Team Biden seeks to stop yet another pipeline even as gas prices rise

If you needed any more proof that the anti-American, pro-Russia, pro-Iran, pro-China, anti-Israel wing of the Democrat Party has captured the White House flag, last week we learned Team Biden plans to put the kibosh on a natural-gas pipeline with US involvement that would reduce Europe’s dependence on Russian energy.

The Eastern Mediterranean Gas Pipeline, which would carry Israeli and Cypriot natural gas, is yet another energy resource serving America’s strategic interests that the Biden White House wants gone. EastMed joins a long list that started on Day One with the Keystone XL pipeline, a ban on oil and gas leases on public lands and the October federal court ruling that ended drilling in the National Petroleum Reserve in Alaska.

All these actions, demanded by “climate change” alarmists, have reversed America’s long-sought energy independence won at great political cost by President Donald Trump.

They have not only made us dependent once again on foreign oil; they have sent oil prices skyrocketing, enriching America’s adversaries in Russia and Iran.

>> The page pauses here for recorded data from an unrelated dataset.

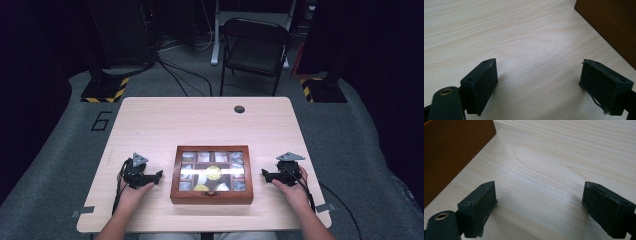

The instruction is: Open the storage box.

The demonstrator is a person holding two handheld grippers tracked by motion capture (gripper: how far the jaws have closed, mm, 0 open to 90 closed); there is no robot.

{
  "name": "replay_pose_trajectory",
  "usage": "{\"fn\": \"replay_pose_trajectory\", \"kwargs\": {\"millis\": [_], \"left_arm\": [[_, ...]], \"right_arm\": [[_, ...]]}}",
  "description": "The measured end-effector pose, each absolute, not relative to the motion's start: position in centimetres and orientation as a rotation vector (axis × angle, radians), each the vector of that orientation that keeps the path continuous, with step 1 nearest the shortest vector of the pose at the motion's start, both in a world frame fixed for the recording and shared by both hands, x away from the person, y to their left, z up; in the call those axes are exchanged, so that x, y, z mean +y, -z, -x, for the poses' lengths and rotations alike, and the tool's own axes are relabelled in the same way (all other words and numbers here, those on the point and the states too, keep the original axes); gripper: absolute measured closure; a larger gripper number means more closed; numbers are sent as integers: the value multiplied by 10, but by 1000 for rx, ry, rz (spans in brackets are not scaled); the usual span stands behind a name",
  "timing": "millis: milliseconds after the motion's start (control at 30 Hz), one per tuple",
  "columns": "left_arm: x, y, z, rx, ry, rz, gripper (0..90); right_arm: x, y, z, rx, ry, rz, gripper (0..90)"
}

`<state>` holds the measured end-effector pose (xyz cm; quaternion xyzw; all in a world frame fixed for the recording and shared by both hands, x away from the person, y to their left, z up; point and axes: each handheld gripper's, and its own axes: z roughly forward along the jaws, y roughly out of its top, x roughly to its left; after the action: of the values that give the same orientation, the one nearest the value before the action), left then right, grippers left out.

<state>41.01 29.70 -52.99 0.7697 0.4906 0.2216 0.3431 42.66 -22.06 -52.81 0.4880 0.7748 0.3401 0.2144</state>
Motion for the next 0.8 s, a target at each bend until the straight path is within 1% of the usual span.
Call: {"fn": "replay_pose_trajectory", "kwargs": {"millis": [567,700,800], "left_arm": [[297,530,-410,1288,-583,-1991,152],[297,530,-409,1291,-585,-1986,154],[298,529,-409,1298,-581,-1989,171]], "right_arm": [[-220,528,-427,2139,-941,-1367,99],[-219,528,-427,2138,-941,-1371,103],[-219,528,-426,2138,-948,-1363,128]]}}
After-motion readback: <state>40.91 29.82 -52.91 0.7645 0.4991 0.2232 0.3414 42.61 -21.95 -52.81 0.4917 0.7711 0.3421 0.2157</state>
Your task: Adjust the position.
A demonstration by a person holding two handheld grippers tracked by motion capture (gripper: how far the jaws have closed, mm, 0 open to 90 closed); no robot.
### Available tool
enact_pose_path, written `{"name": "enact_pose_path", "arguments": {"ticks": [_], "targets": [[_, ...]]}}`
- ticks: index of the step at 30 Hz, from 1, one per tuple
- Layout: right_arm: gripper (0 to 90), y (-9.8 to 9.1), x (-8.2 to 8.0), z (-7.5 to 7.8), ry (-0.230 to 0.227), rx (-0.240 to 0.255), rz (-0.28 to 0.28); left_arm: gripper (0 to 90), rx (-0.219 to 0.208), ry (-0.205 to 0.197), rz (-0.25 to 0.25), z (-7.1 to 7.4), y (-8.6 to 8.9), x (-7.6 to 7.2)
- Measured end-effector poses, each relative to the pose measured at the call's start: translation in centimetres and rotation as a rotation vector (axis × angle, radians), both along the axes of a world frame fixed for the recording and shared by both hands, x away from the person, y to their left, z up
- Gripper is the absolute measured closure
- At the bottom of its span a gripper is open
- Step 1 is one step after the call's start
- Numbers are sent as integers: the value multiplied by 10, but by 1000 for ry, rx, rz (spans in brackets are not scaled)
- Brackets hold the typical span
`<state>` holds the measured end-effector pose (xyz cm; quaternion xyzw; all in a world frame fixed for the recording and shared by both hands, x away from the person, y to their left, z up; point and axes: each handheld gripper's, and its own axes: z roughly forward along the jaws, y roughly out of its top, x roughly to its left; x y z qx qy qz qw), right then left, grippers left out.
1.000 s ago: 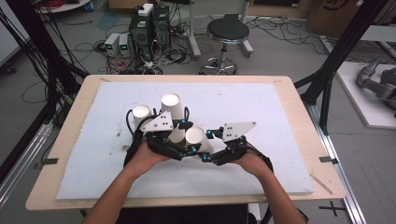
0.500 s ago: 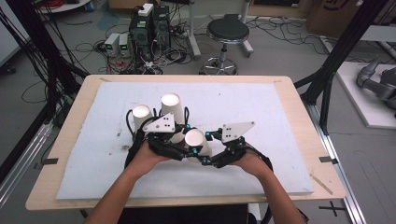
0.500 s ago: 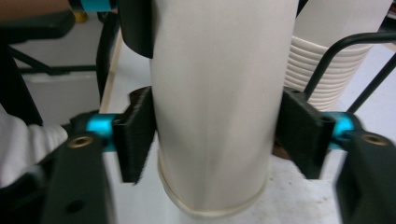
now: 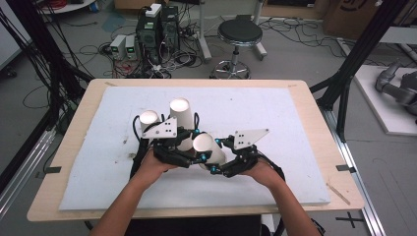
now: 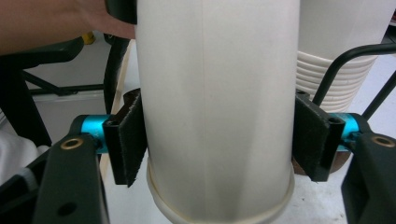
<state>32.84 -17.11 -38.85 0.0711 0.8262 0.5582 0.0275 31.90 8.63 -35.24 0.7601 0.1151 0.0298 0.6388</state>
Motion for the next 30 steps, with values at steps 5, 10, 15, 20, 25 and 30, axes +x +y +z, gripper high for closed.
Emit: {"name": "enact_pose_path", "arguments": {"ticks": [5, 10, 15, 20, 25, 30], "targets": [[326, -3, 2, -1, -10, -32, 8, 249, 72, 10, 22, -2, -2, -2], [333, -7, 5, 0, -33, -91, 19, 209, 89, -1, 37, -2, 0, -3], [334, -7, 6, 1, -42, -123, 33, 209, 94, 2, 33, -3, -2, -2], [336, -5, 4, 0, -49, -133, 58, 216, 108, 15, 11, -6, -8, -1], [335, -4, 3, 0, -41, -141, 73, 336, 137, 2, -32, -8, -11, -1], [287, -3, 3, -1, -25, -127, 63, 341, 125, 3, -33, -8, -9, 0]]}}
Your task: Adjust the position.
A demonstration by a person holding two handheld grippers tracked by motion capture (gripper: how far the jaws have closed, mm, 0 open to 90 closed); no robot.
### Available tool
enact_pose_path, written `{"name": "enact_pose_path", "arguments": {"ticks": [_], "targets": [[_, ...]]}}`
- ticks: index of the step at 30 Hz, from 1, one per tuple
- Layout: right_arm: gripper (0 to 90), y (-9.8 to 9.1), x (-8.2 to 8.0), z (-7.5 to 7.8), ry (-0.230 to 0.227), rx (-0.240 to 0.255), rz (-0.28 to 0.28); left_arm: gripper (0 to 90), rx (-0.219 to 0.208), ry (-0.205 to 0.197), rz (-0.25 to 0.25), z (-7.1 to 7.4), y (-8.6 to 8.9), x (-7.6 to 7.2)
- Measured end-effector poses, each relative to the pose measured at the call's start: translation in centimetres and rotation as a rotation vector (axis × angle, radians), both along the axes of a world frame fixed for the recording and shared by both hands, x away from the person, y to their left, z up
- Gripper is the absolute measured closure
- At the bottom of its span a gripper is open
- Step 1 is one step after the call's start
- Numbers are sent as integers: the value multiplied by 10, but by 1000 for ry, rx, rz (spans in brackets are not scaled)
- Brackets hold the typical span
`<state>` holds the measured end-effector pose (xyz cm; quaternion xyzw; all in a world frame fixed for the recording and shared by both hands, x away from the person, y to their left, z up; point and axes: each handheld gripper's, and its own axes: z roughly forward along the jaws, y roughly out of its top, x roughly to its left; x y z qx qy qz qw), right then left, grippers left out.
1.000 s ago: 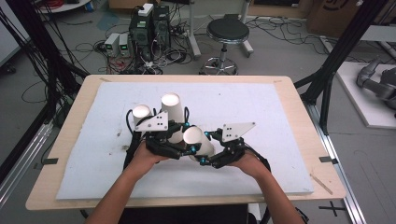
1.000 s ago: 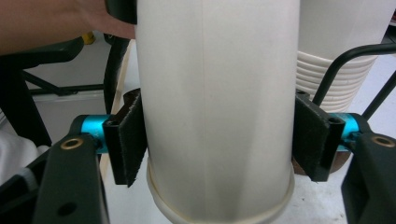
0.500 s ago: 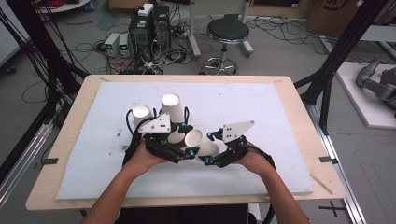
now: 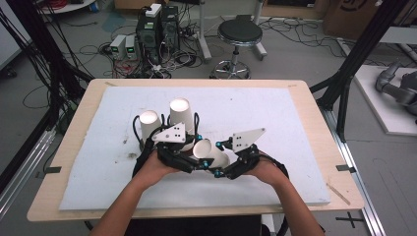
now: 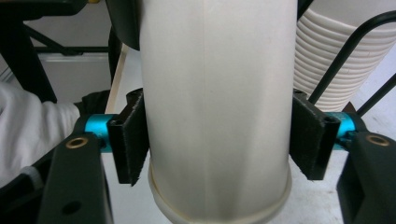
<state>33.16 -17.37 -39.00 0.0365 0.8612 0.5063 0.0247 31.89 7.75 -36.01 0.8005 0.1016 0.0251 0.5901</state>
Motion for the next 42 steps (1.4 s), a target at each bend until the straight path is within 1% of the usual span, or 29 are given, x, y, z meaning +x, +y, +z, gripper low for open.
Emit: {"name": "enact_pose_path", "arguments": {"ticks": [1, 2, 3, 4, 5, 6, 7, 8, 10, 12, 13, 15, 18, 20, 22, 24, 25, 27, 28, 32, 35, 36, 37, 38, 42], "targets": [[241, 0, -1, 0, -9, 11, -11, 344, -10, 1, 0, 0, 1, 0], [194, 0, -2, 0, -22, 24, -29, 346, -34, 4, 5, 1, 3, 1], [193, 0, -2, 0, -16, 46, -35, 348, -58, 10, 12, 1, 5, 1], [193, -1, -2, 1, -9, 56, -45, 348, -72, 7, 14, 2, 7, 1], [192, -1, -2, 1, -7, 74, -67, 349, -89, 7, 19, 3, 9, 2], [192, -2, -3, 0, 11, 93, -81, 350, -101, 6, 21, 3, 10, 2], [192, -3, -3, 0, 20, 110, -88, 351, -122, 10, 25, 3, 12, 2], [193, -4, -3, -2, 36, 133, -102, 351, -131, 9, 23, 4, 13, 2], [188, -4, -2, -4, 54, 150, -116, 353, -152, 11, 26, 4, 14, 2], [189, -5, -1, -5, 52, 163, -112, 353, -158, 13, 23, 4, 14, 2], [199, -5, -1, -5, 51, 168, -104, 353, -152, 10, 21, 4, 14, 2], [272, -5, 0, -5, 46, 167, -70, 354, -152, 11, 16, 3, 14, 2], [310, -7, 0, -4, 33, 155, -56, 354, -145, 12, 11, 3, 13, 2], [331, -8, 1, -4, 32, 145, -44, 352, -129, 14, 11, 2, 13, 1], [335, -10, 1, -4, 18, 127, -42, 336, -96, 16, 23, 1, 12, 1], [335, -11, 1, -3, -6, 68, -45, 244, -78, 29, 45, 0, 12, 1], [335, -11, 1, -3, -14, 37, -46, 219, -72, 30, 52, 0, 12, 1], [336, -12, 1, -3, -33, -8, -46, 213, -62, 26, 51, 0, 12, 0], [335, -12, 1, -3, -27, -17, -44, 213, -61, 29, 50, 0, 11, 0], [335, -11, 1, -4, -18, -17, -33, 218, -46, 29, 43, -1, 9, 1], [335, -10, 0, -3, -10, -15, -20, 257, -35, 38, 24, -3, 8, 2], [335, -10, 0, -3, -16, -17, -16, 275, -30, 33, 11, -3, 7, 2], [335, -11, 0, -2, -12, -14, -20, 308, -24, 23, -8, -4, 7, 1], [334, -11, 0, -2, -6, -3, -21, 344, -21, 9, -11, -3, 7, 0], [305, -11, 0, -2, 10, 7, -22, 353, -38, 31, -16, -3, 9, 2]]}}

The EastMed pipeline would offset supplies that otherwise would come from Russia.
REUTERS

The Trump administration backed the $7 billion EastMed pipeline, a project of Israel, Cyprus and Greece, well before it was signed in January 2020. The 1,200-mile-long pipeline would bring 10 billion cubic meters of natural gas from Israel’s Leviathan and Tamar offshore to Europe, offsetting supplies that otherwise would come from Russia. Plans called for doubling capacity in future years.

US oil major Chevron is the main operator of the Israeli gas fields. And thanks to the Abraham Accords that opened trade and diplomatic relations between Israel and four of its Arab neighbors, the United Arab Emirates bought a 22% stake in the Tamar field from Israeli interests in May.

But Turkish president Recep Tayyip Erdogan sought to undermine the deal from the start. His foreign ministry called it “the latest instance of futile steps, aiming to exclude Turkey and the [Turkish Republic of Northern Cyprus] from the region. Any project disregarding Turkey . . . cannot succeed.”

In 2019, Erdogan signed an agreement with Libya, to create a “maritime corridor” between Turkey and Libya that essentially cut off Israel from any access to Europe.
AFP via Getty Images

Erdogan sent warships and deep-sea exploration vessels to put teeth into that threat, conducting military patrols in disputed waters between Greece and Turkey. In December 2019, he signed an agreement with the disputed government in Tripoli, Libya, that created a “maritime corridor” between Turkey and Libya that essentially cut off Israel from any access to Europe.

So Erdogan flexed his muscles at both Israel and Cyprus — and Team Biden’s move is to reward him.

The State Department sent its newly minted adviser for global energy security, Amos Hochstein, to Israel in November to give a heads up on the administration’s plans to ditch support for the pipeline.

The Biden administration sent a “non-paper” to the Greek government warning that the pipeline posed a security threat to the region.
AFP via Getty Images

And this month, it quietly sent a “non-paper” to the government of Greece, which leaked to the Greek and Turkish press, warning that the pipeline posed a security threat to the region. The US embassy in Athens finally clarified the American position: “We remain committed to physically interconnecting East Med energy to Europe,” its statement read, but “are shifting our focus to electricity interconnectors that can support both gas and renewable energy sources.”

Funny: The president didn’t have a problem giving waivers to Russia’s non-green pipeline to Europe, Nord Stream 2.

Erdogan crowed out loud. If Israeli gas “will be brought to Europe, it can only be done through Turkey,” he told journalists last week, saying Israeli President Isaac Herzog “could visit us in Turkey” to discuss the pipeline.

America’s relationship with Turkey soured mightily during the final Trump years when it booted Turkey from the F-35 program because Ankara was buying Russian S-300 and S-400 missile-defense systems and could not provide guarantees it would not share sensitive US technology with the Kremlin.

While Erdogan revels in throwing his weight around, he also is desperate to get back in America’s good graces, meeting with Biden at the G20 summit in Rome in October in an attempt to patch things up.

And Biden? His woke national-security and foreign-policy B-team seem more eager to subsidize electric cars for the rich than to provide cheap oil and gas to the American middle class or to deter America’s adversaries.